▶ **WHAT YOU ARE ASKED TO DO**: Scan the records below and report how many lines include the string "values"; the number alone will do.
────────────────
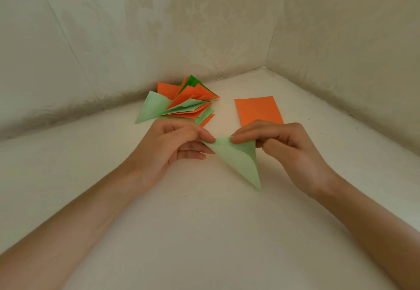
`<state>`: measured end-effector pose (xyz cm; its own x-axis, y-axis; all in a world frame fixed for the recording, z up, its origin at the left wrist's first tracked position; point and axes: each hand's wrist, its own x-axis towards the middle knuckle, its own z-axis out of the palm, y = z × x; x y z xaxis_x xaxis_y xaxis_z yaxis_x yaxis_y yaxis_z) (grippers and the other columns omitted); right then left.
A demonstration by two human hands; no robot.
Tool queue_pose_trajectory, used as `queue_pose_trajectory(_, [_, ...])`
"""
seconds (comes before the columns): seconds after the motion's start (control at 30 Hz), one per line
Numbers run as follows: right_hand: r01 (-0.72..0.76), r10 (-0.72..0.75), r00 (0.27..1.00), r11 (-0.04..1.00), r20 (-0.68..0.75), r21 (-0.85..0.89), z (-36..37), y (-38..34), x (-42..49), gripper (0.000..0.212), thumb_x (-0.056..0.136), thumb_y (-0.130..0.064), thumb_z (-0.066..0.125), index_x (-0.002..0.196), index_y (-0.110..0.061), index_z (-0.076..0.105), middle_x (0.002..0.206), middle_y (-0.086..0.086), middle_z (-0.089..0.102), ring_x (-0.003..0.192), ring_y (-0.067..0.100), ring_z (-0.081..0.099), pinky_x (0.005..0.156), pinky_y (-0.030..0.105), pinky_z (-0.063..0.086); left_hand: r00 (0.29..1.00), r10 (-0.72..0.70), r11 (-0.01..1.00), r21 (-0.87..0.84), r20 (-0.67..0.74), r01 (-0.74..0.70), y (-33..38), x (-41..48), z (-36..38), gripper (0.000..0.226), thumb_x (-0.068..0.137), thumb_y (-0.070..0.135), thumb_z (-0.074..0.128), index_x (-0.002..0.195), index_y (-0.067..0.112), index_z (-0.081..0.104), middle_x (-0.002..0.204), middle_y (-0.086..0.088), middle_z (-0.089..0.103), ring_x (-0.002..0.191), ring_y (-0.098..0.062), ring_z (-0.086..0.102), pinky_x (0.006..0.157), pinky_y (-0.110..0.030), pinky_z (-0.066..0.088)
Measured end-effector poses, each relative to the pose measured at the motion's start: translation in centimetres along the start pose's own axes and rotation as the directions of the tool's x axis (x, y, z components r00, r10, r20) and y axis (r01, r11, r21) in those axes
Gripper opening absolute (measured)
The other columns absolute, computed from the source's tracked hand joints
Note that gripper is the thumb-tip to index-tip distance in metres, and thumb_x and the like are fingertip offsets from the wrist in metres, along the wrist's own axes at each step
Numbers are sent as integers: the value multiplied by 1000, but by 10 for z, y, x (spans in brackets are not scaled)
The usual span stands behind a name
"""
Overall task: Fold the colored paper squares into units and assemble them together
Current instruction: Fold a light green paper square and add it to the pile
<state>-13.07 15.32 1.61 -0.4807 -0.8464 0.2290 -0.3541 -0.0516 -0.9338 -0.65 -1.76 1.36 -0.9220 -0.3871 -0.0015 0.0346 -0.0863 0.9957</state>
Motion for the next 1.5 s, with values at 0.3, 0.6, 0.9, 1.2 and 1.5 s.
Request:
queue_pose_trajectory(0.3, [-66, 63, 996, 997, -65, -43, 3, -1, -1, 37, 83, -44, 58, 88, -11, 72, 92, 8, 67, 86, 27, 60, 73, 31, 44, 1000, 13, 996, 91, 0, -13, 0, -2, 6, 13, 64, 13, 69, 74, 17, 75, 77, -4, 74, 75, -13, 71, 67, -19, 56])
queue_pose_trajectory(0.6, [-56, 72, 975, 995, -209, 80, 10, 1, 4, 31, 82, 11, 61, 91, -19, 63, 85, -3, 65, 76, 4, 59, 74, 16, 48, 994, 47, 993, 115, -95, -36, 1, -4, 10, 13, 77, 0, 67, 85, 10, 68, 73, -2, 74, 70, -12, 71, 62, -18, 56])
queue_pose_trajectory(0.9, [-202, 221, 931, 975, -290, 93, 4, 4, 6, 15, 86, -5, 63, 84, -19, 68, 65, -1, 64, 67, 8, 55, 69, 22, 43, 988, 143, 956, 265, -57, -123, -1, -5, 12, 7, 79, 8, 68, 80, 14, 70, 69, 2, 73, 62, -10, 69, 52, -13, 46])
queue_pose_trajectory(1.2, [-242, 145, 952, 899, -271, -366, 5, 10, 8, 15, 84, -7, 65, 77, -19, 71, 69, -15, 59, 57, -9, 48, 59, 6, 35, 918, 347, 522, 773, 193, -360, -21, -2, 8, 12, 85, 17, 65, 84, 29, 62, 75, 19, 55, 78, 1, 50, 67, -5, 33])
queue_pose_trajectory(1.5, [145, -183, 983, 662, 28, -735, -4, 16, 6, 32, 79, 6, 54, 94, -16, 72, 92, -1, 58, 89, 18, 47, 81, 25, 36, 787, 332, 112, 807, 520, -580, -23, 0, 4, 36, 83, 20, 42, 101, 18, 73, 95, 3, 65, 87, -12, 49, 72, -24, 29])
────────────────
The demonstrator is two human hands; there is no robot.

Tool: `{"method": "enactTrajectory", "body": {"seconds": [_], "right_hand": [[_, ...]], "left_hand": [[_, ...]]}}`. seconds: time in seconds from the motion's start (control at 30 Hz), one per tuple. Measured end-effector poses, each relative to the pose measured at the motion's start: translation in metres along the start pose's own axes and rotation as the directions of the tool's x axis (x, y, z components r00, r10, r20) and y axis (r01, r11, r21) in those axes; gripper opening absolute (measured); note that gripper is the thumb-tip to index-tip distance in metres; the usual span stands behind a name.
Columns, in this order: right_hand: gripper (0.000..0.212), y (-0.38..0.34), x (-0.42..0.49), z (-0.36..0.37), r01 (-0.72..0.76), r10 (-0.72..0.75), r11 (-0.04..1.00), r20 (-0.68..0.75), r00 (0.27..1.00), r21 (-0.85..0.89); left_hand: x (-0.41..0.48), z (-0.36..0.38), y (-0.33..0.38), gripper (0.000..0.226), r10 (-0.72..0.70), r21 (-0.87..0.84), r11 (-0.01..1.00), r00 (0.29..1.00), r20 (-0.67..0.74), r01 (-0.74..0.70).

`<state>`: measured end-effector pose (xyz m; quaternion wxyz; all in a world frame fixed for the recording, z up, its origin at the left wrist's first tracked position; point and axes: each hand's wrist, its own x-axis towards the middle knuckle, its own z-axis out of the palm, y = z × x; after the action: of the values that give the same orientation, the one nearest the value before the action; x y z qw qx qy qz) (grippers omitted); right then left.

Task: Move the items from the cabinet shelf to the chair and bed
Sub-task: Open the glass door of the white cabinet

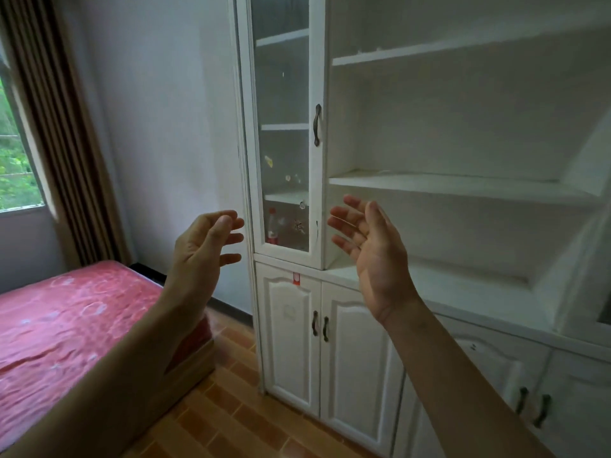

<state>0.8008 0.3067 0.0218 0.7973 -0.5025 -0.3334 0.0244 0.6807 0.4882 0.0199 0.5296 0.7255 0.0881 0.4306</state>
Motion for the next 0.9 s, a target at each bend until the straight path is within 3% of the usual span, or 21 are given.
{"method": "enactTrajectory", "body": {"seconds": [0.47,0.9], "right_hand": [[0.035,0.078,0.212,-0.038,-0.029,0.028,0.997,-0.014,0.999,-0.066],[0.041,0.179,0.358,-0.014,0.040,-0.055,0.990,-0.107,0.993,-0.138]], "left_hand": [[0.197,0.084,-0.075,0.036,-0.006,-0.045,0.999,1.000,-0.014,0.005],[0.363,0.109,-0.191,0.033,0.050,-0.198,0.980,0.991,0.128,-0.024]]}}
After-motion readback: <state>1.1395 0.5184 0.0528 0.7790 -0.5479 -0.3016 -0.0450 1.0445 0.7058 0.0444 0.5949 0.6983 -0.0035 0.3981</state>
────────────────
▶ **SOLUTION FOR THIS PROBLEM**: 2